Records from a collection

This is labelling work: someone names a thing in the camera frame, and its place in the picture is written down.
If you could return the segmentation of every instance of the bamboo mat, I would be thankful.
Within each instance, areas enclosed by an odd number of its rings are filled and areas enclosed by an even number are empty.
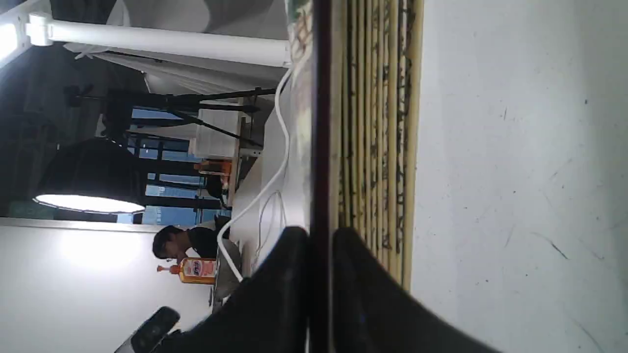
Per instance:
[[[409,289],[422,0],[345,0],[337,224]]]

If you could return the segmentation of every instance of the man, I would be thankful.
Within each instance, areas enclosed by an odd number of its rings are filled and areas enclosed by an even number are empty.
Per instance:
[[[205,227],[194,227],[184,231],[173,225],[160,230],[153,239],[153,254],[158,259],[176,259],[176,263],[187,257],[185,252],[192,248],[201,258],[215,259],[218,253],[218,232]]]

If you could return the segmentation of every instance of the black cloth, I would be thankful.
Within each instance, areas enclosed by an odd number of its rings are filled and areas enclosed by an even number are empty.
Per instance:
[[[188,229],[188,237],[190,237],[190,243],[192,249],[198,253],[201,258],[215,259],[218,254],[218,231],[214,231],[205,227],[194,227]],[[228,239],[229,235],[224,234],[224,239]]]

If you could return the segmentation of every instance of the orange bottle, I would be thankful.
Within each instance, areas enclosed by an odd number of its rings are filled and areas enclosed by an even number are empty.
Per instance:
[[[212,285],[216,283],[216,261],[202,258],[185,258],[179,265],[169,268],[157,266],[157,272],[168,270],[172,274],[178,274],[183,283],[201,283]]]

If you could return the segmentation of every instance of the white pipe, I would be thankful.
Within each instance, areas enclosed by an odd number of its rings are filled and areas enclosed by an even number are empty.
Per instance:
[[[57,21],[45,13],[31,13],[29,19],[27,34],[34,45],[67,41],[273,67],[290,65],[285,40]]]

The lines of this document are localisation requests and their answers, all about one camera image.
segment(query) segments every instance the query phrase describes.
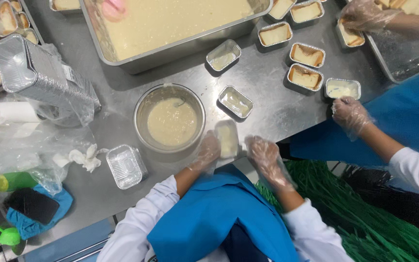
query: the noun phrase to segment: green plastic strands
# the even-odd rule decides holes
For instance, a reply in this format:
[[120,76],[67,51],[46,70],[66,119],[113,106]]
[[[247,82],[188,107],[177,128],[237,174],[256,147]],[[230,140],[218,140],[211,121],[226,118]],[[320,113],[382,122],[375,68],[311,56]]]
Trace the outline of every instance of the green plastic strands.
[[[325,162],[285,163],[297,191],[309,198],[323,221],[341,235],[343,246],[356,262],[419,262],[419,229],[380,208],[365,203]],[[282,207],[272,193],[255,185],[278,212]]]

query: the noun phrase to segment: blue apron
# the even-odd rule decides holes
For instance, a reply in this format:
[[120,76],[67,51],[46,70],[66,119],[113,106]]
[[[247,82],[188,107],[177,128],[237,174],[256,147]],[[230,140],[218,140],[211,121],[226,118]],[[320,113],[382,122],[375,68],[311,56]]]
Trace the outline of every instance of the blue apron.
[[219,247],[234,224],[273,261],[298,261],[281,216],[233,164],[198,179],[148,241],[160,262],[195,262]]
[[[364,106],[377,120],[377,127],[419,152],[419,77],[392,88]],[[350,142],[332,119],[294,135],[290,154],[297,158],[337,160],[362,167],[387,165],[363,140]]]

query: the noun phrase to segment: stack of foil containers
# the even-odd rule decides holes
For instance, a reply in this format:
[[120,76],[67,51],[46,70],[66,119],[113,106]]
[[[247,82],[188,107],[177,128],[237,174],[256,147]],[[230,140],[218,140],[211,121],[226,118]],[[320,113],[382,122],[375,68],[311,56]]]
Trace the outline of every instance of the stack of foil containers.
[[101,105],[90,81],[39,45],[14,34],[0,40],[6,92],[32,99],[37,113],[62,126],[86,126]]

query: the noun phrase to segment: stainless steel table
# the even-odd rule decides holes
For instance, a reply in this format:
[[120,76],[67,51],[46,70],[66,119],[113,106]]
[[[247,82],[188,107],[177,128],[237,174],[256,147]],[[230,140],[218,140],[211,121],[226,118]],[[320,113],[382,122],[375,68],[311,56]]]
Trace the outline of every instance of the stainless steel table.
[[218,120],[229,118],[216,105],[222,88],[230,84],[241,90],[255,103],[250,116],[237,123],[241,141],[248,134],[279,141],[326,120],[328,104],[323,101],[322,92],[306,97],[282,84],[288,71],[287,53],[294,42],[325,50],[325,65],[319,71],[326,79],[339,77],[360,81],[362,102],[378,96],[389,86],[368,45],[355,51],[341,49],[334,30],[334,18],[345,4],[340,1],[325,2],[325,15],[317,24],[294,30],[293,39],[287,46],[269,52],[258,50],[259,45],[255,44],[258,29],[268,24],[261,19],[250,35],[235,39],[242,49],[242,56],[222,75],[213,74],[204,64],[210,50],[141,74],[127,74],[100,61],[82,15],[55,13],[49,9],[47,0],[26,0],[26,3],[45,42],[55,44],[63,60],[94,83],[103,104],[102,111],[91,123],[98,146],[138,146],[149,178],[121,190],[114,182],[104,155],[100,157],[103,164],[92,174],[73,164],[65,180],[65,187],[74,198],[71,210],[53,229],[38,239],[31,239],[25,253],[135,205],[155,183],[177,173],[192,160],[196,147],[179,155],[159,155],[146,150],[137,139],[132,122],[134,106],[146,90],[157,84],[174,82],[197,93],[206,109],[207,130]]

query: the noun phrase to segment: plastic glove
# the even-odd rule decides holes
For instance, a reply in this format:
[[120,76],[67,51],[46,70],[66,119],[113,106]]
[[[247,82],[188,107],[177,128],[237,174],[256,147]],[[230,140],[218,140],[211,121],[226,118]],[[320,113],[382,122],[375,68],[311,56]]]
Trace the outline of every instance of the plastic glove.
[[213,130],[209,130],[201,141],[196,160],[189,165],[193,171],[203,171],[221,156],[221,147]]
[[271,190],[294,191],[294,182],[290,177],[276,143],[259,136],[247,136],[247,157],[258,171],[260,179],[264,179]]
[[353,97],[334,100],[332,118],[344,129],[352,142],[357,140],[365,125],[374,122],[363,105]]
[[361,31],[380,31],[400,10],[381,10],[373,0],[353,0],[342,9],[341,20],[346,28]]

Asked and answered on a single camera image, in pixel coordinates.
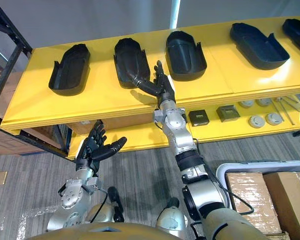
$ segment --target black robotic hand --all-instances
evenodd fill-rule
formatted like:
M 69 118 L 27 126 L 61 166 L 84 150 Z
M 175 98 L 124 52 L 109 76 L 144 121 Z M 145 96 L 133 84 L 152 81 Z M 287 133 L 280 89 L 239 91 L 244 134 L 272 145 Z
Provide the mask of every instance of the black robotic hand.
M 105 160 L 117 152 L 127 142 L 126 137 L 120 138 L 111 144 L 104 145 L 107 136 L 104 134 L 104 124 L 101 120 L 97 120 L 94 124 L 89 136 L 83 141 L 79 153 L 75 159 L 75 170 L 86 166 L 93 170 L 94 175 L 99 170 L 100 161 Z

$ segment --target yellow shelf board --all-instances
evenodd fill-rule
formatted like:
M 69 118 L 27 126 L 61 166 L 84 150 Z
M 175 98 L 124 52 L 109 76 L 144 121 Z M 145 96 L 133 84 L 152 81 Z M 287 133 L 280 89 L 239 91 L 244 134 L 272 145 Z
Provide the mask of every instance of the yellow shelf board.
M 283 112 L 281 105 L 278 102 L 273 102 L 279 109 L 280 114 L 284 119 L 284 122 L 277 126 L 270 125 L 266 122 L 265 126 L 263 126 L 262 128 L 254 128 L 251 127 L 248 122 L 249 118 L 253 115 L 259 115 L 265 119 L 267 114 L 276 113 L 276 109 L 272 104 L 263 107 L 259 106 L 255 102 L 252 107 L 244 108 L 236 102 L 234 105 L 240 114 L 239 119 L 229 122 L 220 121 L 216 110 L 219 106 L 225 106 L 225 104 L 207 107 L 194 107 L 187 110 L 187 116 L 190 111 L 205 109 L 210 122 L 208 125 L 204 126 L 191 126 L 191 124 L 188 123 L 187 128 L 191 131 L 192 136 L 194 138 L 197 138 L 201 143 L 300 130 L 300 112 L 296 111 L 285 102 L 282 102 L 285 109 L 295 123 L 295 125 L 292 125 Z M 122 152 L 167 147 L 169 145 L 166 136 L 159 128 L 155 126 L 154 123 L 112 129 L 107 131 L 106 135 L 108 137 L 106 140 L 106 144 L 112 143 L 113 141 L 118 140 L 120 137 L 127 137 L 127 143 L 122 148 Z M 73 160 L 75 158 L 80 142 L 86 137 L 87 134 L 76 135 L 74 133 L 72 135 L 70 150 L 68 154 L 69 159 Z
M 234 22 L 179 28 L 201 42 L 207 69 L 193 81 L 173 81 L 179 106 L 222 104 L 247 99 L 300 93 L 300 50 L 284 35 L 287 17 L 261 18 L 241 22 L 275 37 L 290 54 L 290 59 L 274 70 L 254 68 L 230 39 Z M 152 112 L 156 99 L 139 89 L 120 87 L 113 60 L 114 47 L 122 38 L 133 38 L 145 49 L 151 70 L 157 60 L 166 63 L 166 40 L 171 29 L 136 33 L 84 43 L 90 51 L 90 70 L 85 89 L 75 96 L 60 96 L 48 88 L 54 61 L 74 43 L 37 48 L 16 88 L 0 127 L 13 134 L 24 128 L 86 120 L 122 117 Z

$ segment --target white wall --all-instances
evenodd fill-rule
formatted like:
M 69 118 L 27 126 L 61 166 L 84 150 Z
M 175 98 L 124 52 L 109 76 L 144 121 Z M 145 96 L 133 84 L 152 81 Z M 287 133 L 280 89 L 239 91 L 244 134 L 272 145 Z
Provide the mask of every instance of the white wall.
M 300 0 L 181 0 L 177 27 L 300 16 Z

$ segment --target cardboard box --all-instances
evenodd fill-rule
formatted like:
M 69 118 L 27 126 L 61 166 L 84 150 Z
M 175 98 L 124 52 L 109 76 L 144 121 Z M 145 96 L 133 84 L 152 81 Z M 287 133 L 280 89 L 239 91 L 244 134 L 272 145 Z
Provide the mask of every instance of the cardboard box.
M 276 172 L 263 176 L 282 230 L 300 240 L 300 172 Z
M 277 213 L 272 203 L 263 175 L 260 172 L 230 172 L 226 174 L 230 190 L 247 201 L 254 213 L 244 217 L 263 234 L 281 234 Z M 249 211 L 239 199 L 232 197 L 234 208 L 239 213 Z
M 76 134 L 88 134 L 94 127 L 97 120 L 71 122 L 66 125 Z M 105 130 L 119 129 L 140 124 L 148 124 L 153 122 L 153 113 L 143 113 L 130 116 L 120 116 L 102 119 Z

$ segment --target robotic hand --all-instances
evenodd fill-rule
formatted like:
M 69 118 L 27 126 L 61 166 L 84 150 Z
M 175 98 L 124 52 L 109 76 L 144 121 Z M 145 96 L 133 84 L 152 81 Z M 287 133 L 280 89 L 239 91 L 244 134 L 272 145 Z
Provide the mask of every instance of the robotic hand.
M 75 159 L 75 173 L 58 191 L 61 206 L 50 218 L 47 230 L 53 231 L 83 223 L 83 215 L 91 203 L 91 195 L 103 190 L 102 182 L 97 176 L 100 161 L 116 154 L 127 142 L 122 137 L 112 144 L 104 145 L 107 137 L 104 125 L 97 120 L 89 136 L 80 145 Z
M 182 182 L 186 185 L 182 193 L 190 217 L 202 222 L 207 240 L 266 240 L 251 223 L 229 208 L 228 195 L 217 184 L 217 178 L 212 176 L 212 171 L 205 164 L 204 157 L 198 152 L 194 139 L 186 128 L 185 109 L 176 106 L 175 92 L 160 61 L 154 69 L 154 83 L 146 83 L 148 89 L 152 90 L 145 92 L 157 97 L 158 109 L 154 111 L 154 123 L 162 124 L 162 130 L 175 155 Z M 135 85 L 143 89 L 140 87 L 141 83 L 142 81 L 138 81 Z

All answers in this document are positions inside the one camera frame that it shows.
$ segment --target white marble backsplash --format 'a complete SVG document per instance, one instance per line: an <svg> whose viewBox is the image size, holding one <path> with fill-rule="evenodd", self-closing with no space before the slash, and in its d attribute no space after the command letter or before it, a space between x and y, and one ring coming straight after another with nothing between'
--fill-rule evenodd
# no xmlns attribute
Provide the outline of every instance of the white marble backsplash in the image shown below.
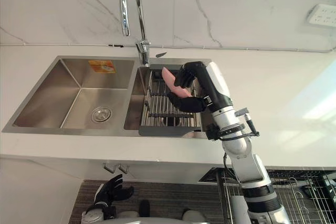
<svg viewBox="0 0 336 224"><path fill-rule="evenodd" d="M126 44L140 38L134 0L132 37L121 34L119 0L0 0L2 44ZM153 46L330 50L336 29L306 23L314 5L336 0L142 0Z"/></svg>

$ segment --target gooseneck faucet spout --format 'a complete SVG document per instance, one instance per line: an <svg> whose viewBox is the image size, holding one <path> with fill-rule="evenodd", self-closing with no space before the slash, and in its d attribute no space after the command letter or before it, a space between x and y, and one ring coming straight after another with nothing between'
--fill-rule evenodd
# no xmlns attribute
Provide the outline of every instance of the gooseneck faucet spout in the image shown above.
<svg viewBox="0 0 336 224"><path fill-rule="evenodd" d="M142 3L141 0L135 0L138 9L141 37L142 39L135 43L137 50L139 52L139 58L143 65L149 65L149 46L150 42L147 40L145 32L145 22L143 17ZM120 0L120 21L122 27L122 33L124 36L130 36L130 28L128 22L128 3L127 0Z"/></svg>

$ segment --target power outlet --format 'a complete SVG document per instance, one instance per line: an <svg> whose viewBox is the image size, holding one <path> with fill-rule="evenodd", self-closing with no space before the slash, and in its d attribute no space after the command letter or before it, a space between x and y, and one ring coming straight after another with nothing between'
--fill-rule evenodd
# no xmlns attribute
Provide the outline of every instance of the power outlet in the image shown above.
<svg viewBox="0 0 336 224"><path fill-rule="evenodd" d="M336 6L316 5L308 15L307 21L314 25L336 27Z"/></svg>

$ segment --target orange label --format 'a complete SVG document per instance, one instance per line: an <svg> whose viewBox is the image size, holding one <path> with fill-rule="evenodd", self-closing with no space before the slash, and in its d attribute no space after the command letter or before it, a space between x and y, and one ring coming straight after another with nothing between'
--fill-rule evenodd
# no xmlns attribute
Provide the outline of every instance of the orange label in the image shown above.
<svg viewBox="0 0 336 224"><path fill-rule="evenodd" d="M96 73L115 73L116 69L112 60L89 60L91 68Z"/></svg>

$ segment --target wire basket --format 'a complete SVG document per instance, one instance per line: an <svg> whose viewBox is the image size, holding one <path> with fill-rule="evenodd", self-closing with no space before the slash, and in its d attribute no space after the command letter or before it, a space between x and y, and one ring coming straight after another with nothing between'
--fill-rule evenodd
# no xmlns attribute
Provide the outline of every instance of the wire basket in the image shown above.
<svg viewBox="0 0 336 224"><path fill-rule="evenodd" d="M324 171L268 171L278 199L285 207L292 224L336 223L336 173ZM225 224L235 220L230 204L231 196L243 193L235 180L222 170L221 195Z"/></svg>
<svg viewBox="0 0 336 224"><path fill-rule="evenodd" d="M195 96L192 83L188 88ZM170 89L160 75L150 72L149 84L142 111L141 126L173 126L173 127L201 127L198 113L182 112L169 101L167 94Z"/></svg>

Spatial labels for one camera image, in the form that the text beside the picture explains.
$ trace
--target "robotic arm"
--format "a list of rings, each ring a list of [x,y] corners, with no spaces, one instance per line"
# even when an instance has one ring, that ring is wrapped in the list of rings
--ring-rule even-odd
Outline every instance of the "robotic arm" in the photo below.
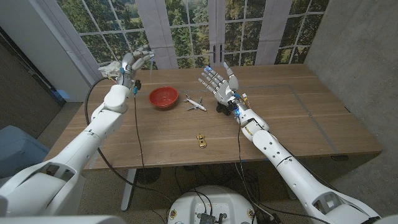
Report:
[[[368,220],[375,222],[379,219],[379,215],[365,203],[319,183],[268,131],[267,123],[241,101],[236,93],[238,79],[225,62],[224,67],[229,82],[210,67],[206,67],[202,75],[214,88],[200,78],[199,82],[214,94],[219,104],[234,113],[243,134],[272,162],[309,215],[339,224],[364,223]]]
[[[53,159],[20,171],[0,188],[0,217],[77,213],[85,182],[81,172],[97,148],[121,127],[131,88],[134,94],[139,88],[133,78],[154,57],[148,48],[124,56],[118,85],[111,87],[104,103],[95,109],[87,128]]]

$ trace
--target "table surface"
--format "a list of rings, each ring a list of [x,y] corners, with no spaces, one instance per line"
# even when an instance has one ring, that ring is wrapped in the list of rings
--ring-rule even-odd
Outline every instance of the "table surface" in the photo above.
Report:
[[[248,95],[251,108],[269,125],[270,132],[298,157],[364,154],[382,147],[361,123],[305,65],[233,67],[239,93]],[[216,68],[227,77],[224,68]],[[138,130],[146,167],[184,166],[239,161],[238,126],[234,116],[216,112],[217,101],[198,82],[202,68],[140,71],[142,88],[136,96]],[[114,83],[104,80],[93,90],[88,112],[102,102]],[[154,108],[149,93],[160,86],[172,86],[179,93],[177,104],[168,110]],[[185,94],[207,111],[187,111]],[[115,168],[142,167],[134,119],[134,100],[128,101],[121,129],[110,136],[103,153]],[[46,159],[56,156],[86,127],[84,105],[61,134]],[[207,147],[199,147],[197,135],[205,135]],[[265,156],[240,135],[241,158],[264,160]],[[107,169],[97,154],[86,169]]]

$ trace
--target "blue chair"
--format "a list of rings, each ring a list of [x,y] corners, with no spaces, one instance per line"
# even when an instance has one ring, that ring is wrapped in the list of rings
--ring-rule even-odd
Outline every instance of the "blue chair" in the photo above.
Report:
[[[43,162],[49,150],[17,127],[3,128],[0,130],[0,178],[13,176],[26,167]]]

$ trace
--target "toy airplane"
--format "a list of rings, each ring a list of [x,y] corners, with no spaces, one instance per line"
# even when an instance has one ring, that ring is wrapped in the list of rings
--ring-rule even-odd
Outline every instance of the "toy airplane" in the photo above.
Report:
[[[203,111],[206,111],[206,108],[201,105],[201,98],[200,98],[199,102],[197,103],[197,102],[191,100],[191,98],[188,96],[188,94],[185,94],[185,95],[187,96],[187,99],[185,100],[185,102],[190,102],[193,105],[193,107],[188,108],[187,110],[192,110],[192,109],[198,110],[198,108],[199,108]]]

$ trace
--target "yellow toy car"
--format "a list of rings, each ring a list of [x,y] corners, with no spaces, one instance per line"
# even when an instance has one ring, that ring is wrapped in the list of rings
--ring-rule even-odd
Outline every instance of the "yellow toy car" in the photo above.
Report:
[[[199,147],[204,148],[206,147],[206,141],[205,141],[205,136],[202,134],[198,134],[197,136],[198,142],[199,142]]]

Task details: Pick out each line above that includes "instances" and show it.

Expected output:
$ segment --target black robotic hand --all-instances
$ segment --target yellow shelf board --all-instances
$ segment --target white wall --all-instances
$ segment --target cardboard box --all-instances
$ segment --target robotic hand --all-instances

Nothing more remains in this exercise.